If your subject was holding a gray card in the photo and you click corrected on it the color balance of the monitor would shift + magenta to remove the green bias. Now your brain, knowing how the eyedropper tool works trusts that second version more than the first. If you toggle back and forth from out of camera to gray card corrected you'll see the obvious green cast in the as taken from the baseline of believing the correction being more accurate.
You can do the same thing in the field. I always set the camera to Daylight outdoors before setting custom WB. Then I shoot the card with Daylight WB, set Custom WB and then shoot it again. Toggling back and forth between Daylight and Custom WB renderings of the card I can see if the actual lighting matches daylight or has a color cast. If done under trees the Daylight shot will look green compared to the Custom WB shot of the card.
What happens if you printed the out of camera shot with Daylight WB and the green tint you don't see in the playback or computer? The printer prints will reproduce the card per the file values and it will be green on the print. It will likely be noticed more than on screen if the print is seen around other neutral objects for reference.
All of that has nothing to do with the technology of the camera > screen > printer color management but you need to be aware of how your color perception adapts and that you really can't trust your eyes to judge color objectively. To "see the difference" objectively you need a baseline your brain trusts. For lack of any better option setting Custom WB off a known neutral target is your best available benchmark.
When you need to be concerned about color management is if you set custom WB off a gray card record a full tonal range image (detail in shadows and highlights) and the image doesn't look neutral on screen and print. If it doesn't look neutral on the screen or the same detail the eye dropper values indicate it should have there's a monitor calibration problem. If you get exposure and color optimal at capture even if your monitor is way out of calibration if you don't change anything and just print it, the print should look OK if the printer profile is accurate. If the print doesn't it's an indication the profile isn't accurate and you either have a mechanical problem with the printer or an out of spec batch of ink or paper that doesn't match the generic profile provided with the printer.
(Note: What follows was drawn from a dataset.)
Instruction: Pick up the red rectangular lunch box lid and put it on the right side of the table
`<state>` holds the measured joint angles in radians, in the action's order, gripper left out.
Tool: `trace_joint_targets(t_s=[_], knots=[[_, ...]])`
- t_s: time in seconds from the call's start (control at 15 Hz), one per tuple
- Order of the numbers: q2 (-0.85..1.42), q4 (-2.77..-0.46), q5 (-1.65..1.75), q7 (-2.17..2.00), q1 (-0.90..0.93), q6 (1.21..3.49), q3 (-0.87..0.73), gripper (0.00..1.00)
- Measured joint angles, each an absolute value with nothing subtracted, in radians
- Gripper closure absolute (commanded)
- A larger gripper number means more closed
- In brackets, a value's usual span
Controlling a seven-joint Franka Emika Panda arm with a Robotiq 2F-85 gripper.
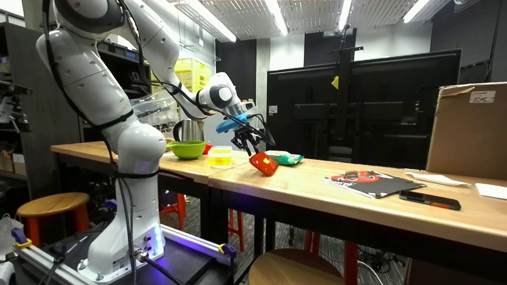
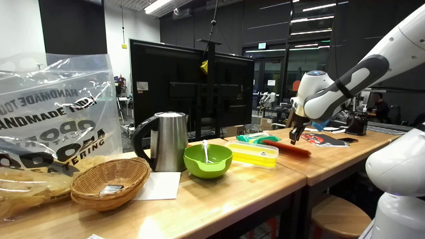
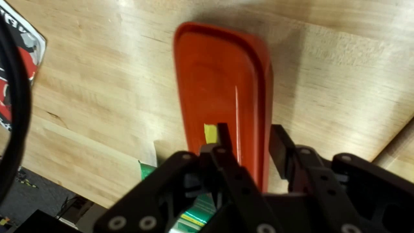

What I'm suggesting here it that for lack of a better one the best indicator of whether you have a color management problem that needs addressing is a picture of the wife out in the yard holding a Macbeth target taken after you set Custom WB on the camera off a gray card. If she still looks like the woman you married an the gray patches on the MacBeth target look neutral on screen and print you don't have a color management problem. If you hold the actual MacBeth target next to screen and print you'll see the match isn't exact perhaps but not off so much you noticed in the shot of the wife.
You should calibrate your monitor with your device of choice then check the results against the photo of the wife after you calibrate. That shot set with custom WB, not what you see on the monitor, becomes the "gold standard" baseline you trust as the "right" color because all other photos you take with Custom WB will look similar out of camera. If you calibrate the the monitor and the photo of the wife holding the target doesn't look right the problem isn't the file, something messed up the calibration. You can use the camera WB baseline to check the monitor calibration rather than assuming it is always perfect.
If you get a new paper or batch of ink the first file you should print should be the one of the wife. Does it look identical to all the other test print of the same baseline reference file? If not then you might need to get a custom profile made for that paper. Should you make it yourself? Did you make pants you are wearing? Leave the task of creating the profile to those who have the equipment and expertise to do it accurately.